The Evolution of the Enigmatic Miss Ko² By Michelle Molokotos

Takashi Murakami immersed himself in New York City’s bustling international art scene in the early 1990s. At once daunting and inspiring, the experience fueled his ambition to create art that was both universal and deeply rooted in his Japanese identity. Seeking motifs with widespread appeal that would embody the aesthetics of his native country, Murakami centered on Japan’s burgeoning manga (comics) and anime (animation) culture, and its subgenre otaku that was surging in popularity among Japanese youth at the end of the century. It was in this pursuit that the artist conceived two foundational characters that he would continue to develop throughout his career: Mr. DOB and Miss Ko².

Like Mr. DOB, Miss Ko² began as a two-dimensional illustrated figure whose aesthetics can be traced directly to pop cultural origins. He would dedicate six years to designing, perfecting, and sublimating the female form into his first large-scale sculpture titled Miss Ko² Original (Project ko²) (1997). While the Japanese word “ko” means child or woman, the figure’s hyper-feminized, sexually exaggerated portrayal is specifically derived from bishojo—young female caricatures unique to the otaku genre and typified by wide eyes, ample busts, and slender waists. Murakami collaborated with a preeminent otaku figurine manufacturer to transform his vision for Miss Ko² into a meticulously painted three-dimensional fiberglass form. The resulting voluptuous blonde donning a scanty waitress uniform with innocent blue eyes and impossibly long limbs taps into the distinctively Japanese cultural fascination with kawaii (cuteness), as well as erotic fantasies prevalent in the darker corners of the otaku world. Art historian Hiroko Ikegami observed that Murakami simultaneously operated from within and from the outside of otaku culture, probing the complex nature of its aesthetic predilections. In fact, it took many years and successive sculptural achievements for Murakami to gain the respect, or at least the attention, of these niche anime manufacturers who preferred to keep their saccharin bishojo as doll-sized figurines, where they were perhaps immune to critique due to their trivial scale.

The exquisitely detailed form and six-foot stature of Miss Ko² Original (Project ko²) represented a radical and disorienting aesthetic departure from the otaku sphere. By transforming a common otaku figural motif—typical in animations, comics, and miniature collectibles—into a larger-than-life sculpture, Murakami not only heightened the genre’s inherently exaggerated proportions and caricatured sexuality but also propelled it into the fine art realm.

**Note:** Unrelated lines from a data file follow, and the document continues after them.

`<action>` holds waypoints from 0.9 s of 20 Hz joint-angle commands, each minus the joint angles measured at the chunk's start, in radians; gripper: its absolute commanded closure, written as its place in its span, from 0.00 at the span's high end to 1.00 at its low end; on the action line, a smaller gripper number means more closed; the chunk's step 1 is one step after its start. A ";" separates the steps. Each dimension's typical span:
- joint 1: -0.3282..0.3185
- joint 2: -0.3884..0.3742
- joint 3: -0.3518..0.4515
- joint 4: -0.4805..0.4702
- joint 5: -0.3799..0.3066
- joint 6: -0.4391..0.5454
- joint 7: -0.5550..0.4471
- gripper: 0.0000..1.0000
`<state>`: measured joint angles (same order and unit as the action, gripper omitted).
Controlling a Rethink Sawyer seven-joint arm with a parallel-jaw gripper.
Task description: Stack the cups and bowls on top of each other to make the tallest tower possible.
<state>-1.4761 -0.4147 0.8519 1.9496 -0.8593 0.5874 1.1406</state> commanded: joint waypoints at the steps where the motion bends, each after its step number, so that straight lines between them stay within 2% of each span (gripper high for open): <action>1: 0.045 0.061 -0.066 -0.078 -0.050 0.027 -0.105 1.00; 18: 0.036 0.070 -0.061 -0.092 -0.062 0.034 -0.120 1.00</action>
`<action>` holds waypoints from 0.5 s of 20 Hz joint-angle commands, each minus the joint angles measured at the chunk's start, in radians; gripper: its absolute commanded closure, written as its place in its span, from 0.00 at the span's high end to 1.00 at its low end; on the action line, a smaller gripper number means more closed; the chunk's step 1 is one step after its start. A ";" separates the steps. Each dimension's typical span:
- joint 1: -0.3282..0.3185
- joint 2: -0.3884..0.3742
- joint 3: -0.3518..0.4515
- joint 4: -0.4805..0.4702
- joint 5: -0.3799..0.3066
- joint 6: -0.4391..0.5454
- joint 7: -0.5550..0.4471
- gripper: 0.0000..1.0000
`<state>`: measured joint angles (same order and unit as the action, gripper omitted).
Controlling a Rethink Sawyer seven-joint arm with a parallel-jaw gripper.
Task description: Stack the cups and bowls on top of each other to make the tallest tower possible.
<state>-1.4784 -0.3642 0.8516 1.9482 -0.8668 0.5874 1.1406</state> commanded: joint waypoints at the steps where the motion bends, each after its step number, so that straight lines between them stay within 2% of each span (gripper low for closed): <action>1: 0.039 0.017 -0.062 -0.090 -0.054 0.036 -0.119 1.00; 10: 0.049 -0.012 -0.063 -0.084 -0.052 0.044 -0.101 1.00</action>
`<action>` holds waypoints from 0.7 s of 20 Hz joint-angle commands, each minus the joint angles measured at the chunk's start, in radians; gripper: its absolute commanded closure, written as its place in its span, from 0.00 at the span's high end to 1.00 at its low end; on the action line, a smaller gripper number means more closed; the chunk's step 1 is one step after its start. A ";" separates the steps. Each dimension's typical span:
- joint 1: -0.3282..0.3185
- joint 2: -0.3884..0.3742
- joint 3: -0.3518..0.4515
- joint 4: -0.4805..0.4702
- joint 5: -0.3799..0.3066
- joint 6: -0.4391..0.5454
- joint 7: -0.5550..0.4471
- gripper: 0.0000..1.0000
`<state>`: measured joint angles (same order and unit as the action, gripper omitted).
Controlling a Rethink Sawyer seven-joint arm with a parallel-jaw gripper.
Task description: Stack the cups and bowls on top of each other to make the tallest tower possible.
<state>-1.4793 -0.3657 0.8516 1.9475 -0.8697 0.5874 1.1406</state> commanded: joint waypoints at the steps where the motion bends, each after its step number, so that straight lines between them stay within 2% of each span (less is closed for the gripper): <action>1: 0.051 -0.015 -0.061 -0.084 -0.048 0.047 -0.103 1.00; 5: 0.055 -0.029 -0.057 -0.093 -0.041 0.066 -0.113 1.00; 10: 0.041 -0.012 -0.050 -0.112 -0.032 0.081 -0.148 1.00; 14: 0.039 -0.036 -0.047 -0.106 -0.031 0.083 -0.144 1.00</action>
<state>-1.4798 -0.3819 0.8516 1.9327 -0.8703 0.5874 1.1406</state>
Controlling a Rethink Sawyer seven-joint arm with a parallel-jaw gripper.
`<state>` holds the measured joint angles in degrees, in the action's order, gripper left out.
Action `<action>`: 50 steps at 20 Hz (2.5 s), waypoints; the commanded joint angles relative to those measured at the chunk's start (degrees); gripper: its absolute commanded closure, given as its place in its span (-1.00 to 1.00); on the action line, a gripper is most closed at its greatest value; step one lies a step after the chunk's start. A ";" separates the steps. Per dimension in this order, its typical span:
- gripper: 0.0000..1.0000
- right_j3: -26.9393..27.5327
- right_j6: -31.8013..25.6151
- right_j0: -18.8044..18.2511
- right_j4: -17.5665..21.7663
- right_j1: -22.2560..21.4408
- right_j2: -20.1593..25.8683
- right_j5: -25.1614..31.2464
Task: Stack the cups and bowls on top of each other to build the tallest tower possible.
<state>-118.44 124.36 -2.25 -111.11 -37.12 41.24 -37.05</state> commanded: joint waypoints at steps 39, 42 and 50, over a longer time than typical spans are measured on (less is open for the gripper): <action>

In an unabashed eroticized display, Miss Ko² Original (Project ko²) integrated Japanese otaku culture into Western contemporary art—an ambiguous act that seems to both celebrate and critique the latent perversity.

Functioning as a catalyst, Miss Ko² Original (Project ko²) propelled the artist into the realm of life-sized, figurative sculptures and heralded the arrival of Murakami's legendary works Hiropon (1997) and My Lonesome Cowboy (1998). As with Miss Ko², Murakami worked alongside expert fabricators to create this commanding pair, ultimately producing each figure in full scale at his Hiropon Factory. The female figure of Hiropon towers at seven feet tall and is anything but demure as streams of milk sprout from her engorged breasts, and the masturbating male in My Lonesome Cowboy exhibits parallel erotic bravura. Featuring wide eyes and broad grins characteristic of anime and manga, Murakami’s absurdly sexualized figures hold a mirror to the cultural lust for eroticism, likening it to the fiending for a drug. The seismic impact of these sculptures on the world of fine art is attested to by their showcase in major international museum exhibitions over the past twenty-five years since their creation, not to mention the enormous price fetched at auction in 2008.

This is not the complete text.